[Start of Attachment]
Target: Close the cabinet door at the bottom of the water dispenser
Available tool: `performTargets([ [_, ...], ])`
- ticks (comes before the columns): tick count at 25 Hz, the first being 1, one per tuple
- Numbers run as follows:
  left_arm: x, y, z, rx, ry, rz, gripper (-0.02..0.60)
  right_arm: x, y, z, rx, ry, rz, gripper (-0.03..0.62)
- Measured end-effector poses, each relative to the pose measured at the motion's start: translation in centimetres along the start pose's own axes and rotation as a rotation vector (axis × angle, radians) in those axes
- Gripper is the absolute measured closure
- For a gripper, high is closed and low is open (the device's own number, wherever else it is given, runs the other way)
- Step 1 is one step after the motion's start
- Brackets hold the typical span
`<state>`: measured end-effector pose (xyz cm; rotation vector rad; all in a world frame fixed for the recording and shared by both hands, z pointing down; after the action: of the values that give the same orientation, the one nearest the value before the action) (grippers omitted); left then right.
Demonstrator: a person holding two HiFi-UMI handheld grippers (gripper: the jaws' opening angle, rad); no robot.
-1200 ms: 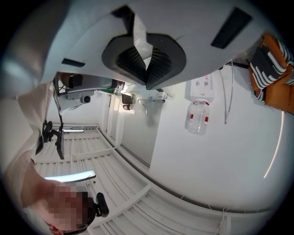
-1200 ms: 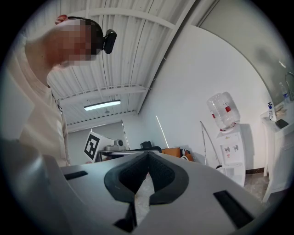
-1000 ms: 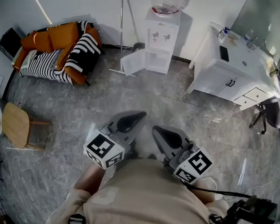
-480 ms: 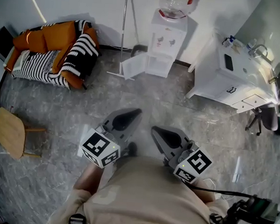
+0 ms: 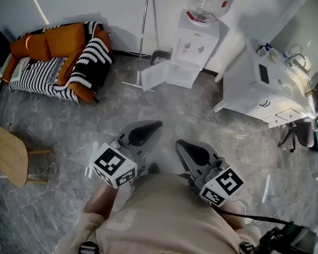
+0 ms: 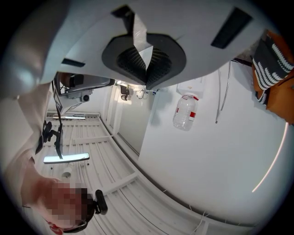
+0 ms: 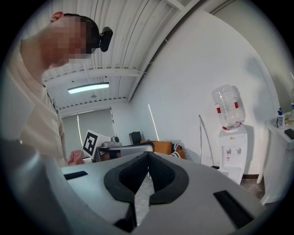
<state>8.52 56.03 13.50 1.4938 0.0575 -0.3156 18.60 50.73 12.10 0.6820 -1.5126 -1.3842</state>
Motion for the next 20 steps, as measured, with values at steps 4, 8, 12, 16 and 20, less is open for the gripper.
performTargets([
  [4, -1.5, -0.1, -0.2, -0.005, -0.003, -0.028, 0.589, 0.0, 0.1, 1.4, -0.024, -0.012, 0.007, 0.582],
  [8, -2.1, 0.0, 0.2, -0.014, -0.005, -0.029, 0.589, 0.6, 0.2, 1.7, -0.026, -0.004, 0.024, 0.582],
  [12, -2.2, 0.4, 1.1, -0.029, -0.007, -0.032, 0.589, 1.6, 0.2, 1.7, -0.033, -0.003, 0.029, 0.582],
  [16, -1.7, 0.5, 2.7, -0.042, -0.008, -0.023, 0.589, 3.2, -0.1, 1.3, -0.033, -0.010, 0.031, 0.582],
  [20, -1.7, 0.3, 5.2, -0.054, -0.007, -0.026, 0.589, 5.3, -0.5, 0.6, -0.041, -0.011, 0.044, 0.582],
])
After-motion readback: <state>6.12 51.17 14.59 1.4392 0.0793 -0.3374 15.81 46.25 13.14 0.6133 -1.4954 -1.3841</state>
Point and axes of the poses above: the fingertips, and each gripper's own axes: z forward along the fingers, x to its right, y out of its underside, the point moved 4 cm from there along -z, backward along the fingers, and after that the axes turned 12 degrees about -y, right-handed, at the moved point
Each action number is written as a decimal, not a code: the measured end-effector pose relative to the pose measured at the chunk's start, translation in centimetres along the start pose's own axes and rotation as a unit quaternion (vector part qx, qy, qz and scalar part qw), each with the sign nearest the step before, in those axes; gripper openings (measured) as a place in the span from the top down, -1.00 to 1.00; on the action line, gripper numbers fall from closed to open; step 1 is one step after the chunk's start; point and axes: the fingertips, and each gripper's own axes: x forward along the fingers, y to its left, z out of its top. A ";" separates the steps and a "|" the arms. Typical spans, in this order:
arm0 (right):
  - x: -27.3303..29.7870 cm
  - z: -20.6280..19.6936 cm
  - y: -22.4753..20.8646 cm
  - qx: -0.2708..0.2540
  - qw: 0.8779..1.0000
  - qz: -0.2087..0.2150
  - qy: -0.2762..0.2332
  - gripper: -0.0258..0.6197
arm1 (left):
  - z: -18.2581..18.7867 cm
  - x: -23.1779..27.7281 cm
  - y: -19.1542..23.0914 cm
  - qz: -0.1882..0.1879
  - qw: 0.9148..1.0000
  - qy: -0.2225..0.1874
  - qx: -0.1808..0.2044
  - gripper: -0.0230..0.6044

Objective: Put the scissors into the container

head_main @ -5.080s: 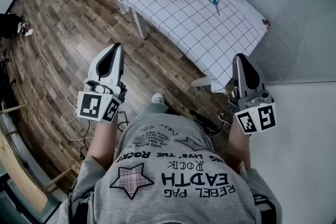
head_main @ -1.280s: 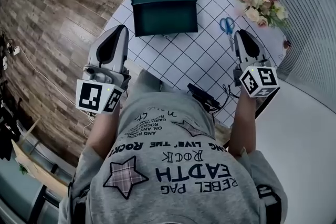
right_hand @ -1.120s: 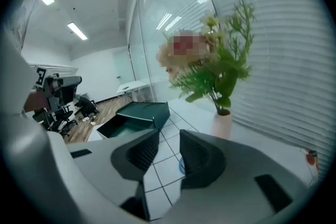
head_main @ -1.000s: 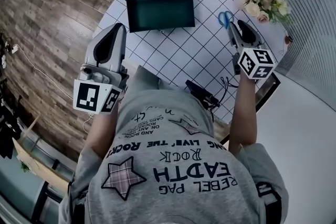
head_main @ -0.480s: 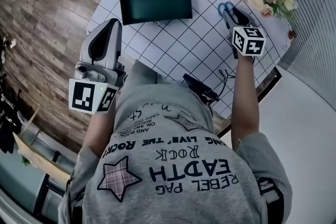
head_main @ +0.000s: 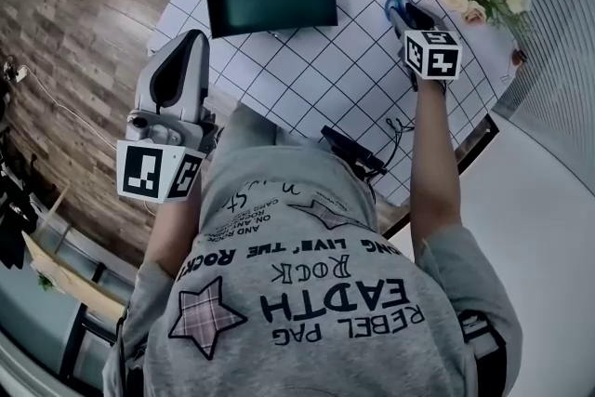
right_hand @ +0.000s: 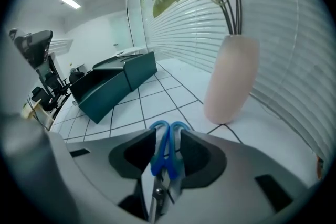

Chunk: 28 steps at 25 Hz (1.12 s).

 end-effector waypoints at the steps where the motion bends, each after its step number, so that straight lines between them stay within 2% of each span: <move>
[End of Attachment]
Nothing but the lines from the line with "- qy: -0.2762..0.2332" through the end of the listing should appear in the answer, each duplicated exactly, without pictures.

  - qy: -0.2762..0.2332
  - gripper: -0.0258..0.6197
arm1 (left):
  - z: -18.2581..18.7867 cm
  - x: -23.1779..27.7281 cm
  - y: -19.1542..23.0914 cm
  - qz: -0.1882..0.1879
  - qw: 0.9148..1.0000
  - qy: -0.2225..0.1874
  - qx: -0.1808..0.2044
  - gripper: -0.0230..0.6044

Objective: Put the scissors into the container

head_main @ -5.080s: 
head_main @ -1.280s: 
right_hand @ -1.120s: 
head_main @ -1.000s: 
head_main @ -0.480s: 
head_main @ +0.000s: 
right_hand @ +0.000s: 

Chunk: 28 steps at 25 Hz (1.12 s).

 end-effector waypoints at the steps where the motion bends, each after its step number, so that straight lines between them stay within 2% of each span: <move>

That concludes the response.